LOS ANCIANOS DEL BOSQUE

Robles centenarios de Munain y Okariz

La musiquita del móvil me anuncia que ha entrado un wasap. Es de Rafa. Últimamente le ha dado por dibujar tocones de árboles y viejos troncos, y me manda un enlace que habla de un bosque de robles. Lo abro a ver de qué va y me quedo sorprendido: ¡robles centenarios en Munain y Okariz! No lo había oído nunca, y eso que están al lado de Egino, a donde vamos a escalar con frecuencia. No pierdo el tiempo y, aprovechando que han abierto el confinamiento para los federados, nos acercamos a la Llanada alavesa para ver esos robles desconocidos.

Las nieves de este invierno desbordan los arroyos e inundan los prados. El ancho camino embarrado abandona el mar de campos cultivados de la Llanada y se introduce por un sotobosque exuberante que asciende suavemente hasta que poco a poco comienzan a aparecer árboles de mayor porte y, finalmente, para nuestro asombro, atisbamos las inmensas ramas que sobresalen del bosque como gigantescas astas de ciervos.

Los primeros ejemplares no tardan en mostrarse, solitarios gigantes rodeados de una corte de vasallos de menor envergadura. Muchos de ellos huecos y agujereados nos muestran sus entrañas devastadas; otros, firmes y arrogantes, asaltados por lianas parásitas que como gruesas sogas tratan de asfixiarlos, sus ramas y bifurcaciones repletas de plantas como jardines colgantes.

Tenemos la sensación de pasear por las ruinas de una acrópolis clásica, los enormes troncos caidos semejan columnas derribadas por batallas hace tiempo olvidadas, mientras que los que permanecen en pie nos recuerdan pilares de grandiosos templos que resisten, sumergidos en la vegetación, orgullosos de su pasada grandeza.

En su dilatada existencia, estos árboles han sido testigos mudos de la historia. La Llanada alavesa ha sido desde siempre tierra de paso y cruce de caminos y lo sigue siendo actualmente. Algunos de estos robles habrán visto pasar los primeros peregrinos que desde la Edad Media no han cesado de marchar hasta la tumba del apóstol Santiago; y habrán asistido a la construcción de las iglesias y ermitas que salpican el paisaje, como el pequeño templo románico de Gazeo, que contrastando con su sencillez exterior esconde unas espléndidas pinturas góticas del siglo XIV, o como el de Alaitza, con sus enigmáticas pinturas rojizas que representan imágenes de la vida cotidiana medieval. Muchos habrán presenciado impávidos los desastres y horrores de las guerras, como cuando en 1813 pasaron por delante, huyendo hacia la frontera, las tropas napoleónicas derrotadas por Wellington en la batalla de Vitoria; o en 1834, en la Primera Guerra Carlista, cuando Zumalácarregui emboscó y derrotó a las tropas isabelinas en el cercano pueblecito de Txintxetru. Y todos han contemplado silenciosos cómo la vieja calzada que durante siglos encaminó a viajeros y mercancías por el paso de San Adrián cedía protagonismo al valle, por el que comenzaron a circular, rápidos y ruidosos, trenes y coches.
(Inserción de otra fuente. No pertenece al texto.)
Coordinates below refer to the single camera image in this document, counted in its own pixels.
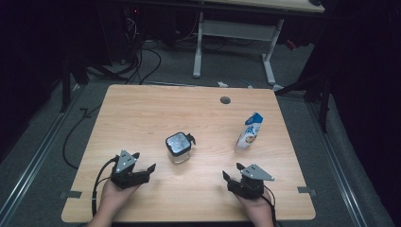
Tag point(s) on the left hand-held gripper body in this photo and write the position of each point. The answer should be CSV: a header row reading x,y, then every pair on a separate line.
x,y
126,176

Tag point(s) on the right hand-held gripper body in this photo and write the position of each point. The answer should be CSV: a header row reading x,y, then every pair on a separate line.
x,y
249,187

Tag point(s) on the blue and white milk carton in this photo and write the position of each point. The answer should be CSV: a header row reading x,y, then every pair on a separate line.
x,y
249,134

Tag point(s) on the glass jar with black lid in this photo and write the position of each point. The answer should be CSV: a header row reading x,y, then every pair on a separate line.
x,y
178,145

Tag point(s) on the person's right hand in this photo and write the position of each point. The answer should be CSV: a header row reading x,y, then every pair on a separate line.
x,y
258,208

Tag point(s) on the person's left hand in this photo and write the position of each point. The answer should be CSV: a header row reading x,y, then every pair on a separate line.
x,y
113,198

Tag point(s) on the grey tape strip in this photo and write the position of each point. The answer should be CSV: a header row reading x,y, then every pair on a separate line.
x,y
305,190
72,195

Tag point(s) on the round black table grommet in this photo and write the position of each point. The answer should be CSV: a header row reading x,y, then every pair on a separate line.
x,y
225,100

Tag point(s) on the small white plug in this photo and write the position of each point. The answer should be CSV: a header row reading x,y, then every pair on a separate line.
x,y
222,84

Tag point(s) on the black metal stand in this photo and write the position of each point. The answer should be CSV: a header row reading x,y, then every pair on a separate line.
x,y
66,85
324,104

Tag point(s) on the dark computer tower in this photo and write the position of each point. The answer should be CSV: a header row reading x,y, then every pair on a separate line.
x,y
119,31

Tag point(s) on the small red object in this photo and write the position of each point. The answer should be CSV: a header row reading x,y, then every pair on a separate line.
x,y
290,44

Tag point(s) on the metal floor rail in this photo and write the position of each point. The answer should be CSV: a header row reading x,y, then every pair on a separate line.
x,y
337,170
34,159

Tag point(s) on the white metal desk frame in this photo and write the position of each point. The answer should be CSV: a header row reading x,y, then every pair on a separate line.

Viejos árboles derrengados por el peso de su larga vida; útiles robles que con sus bellotas y leña han proporcionado el sustento a generaciones de habitantes de este valle, por no hablar de los animales y plantas a los que han dado cobijo. Magníficos trasmochos de troncos desmesurados, podados año tras año por la mano del hombre para sacar leña y hacer carbón.

No deja de ser una ironía que la propia destrucción sistemática a la que los hemos sometido haya sido la causa de que hayan perdurado. Sólo espero que a partir de ahora su conservación no dependa de la rentabilidad o la indiferencia, sino del respeto y aprecio social, de su valor como monumentos vivos que nos recuerdan la grandeza y tenacidad de la naturaleza frente a nuestra fragilidad.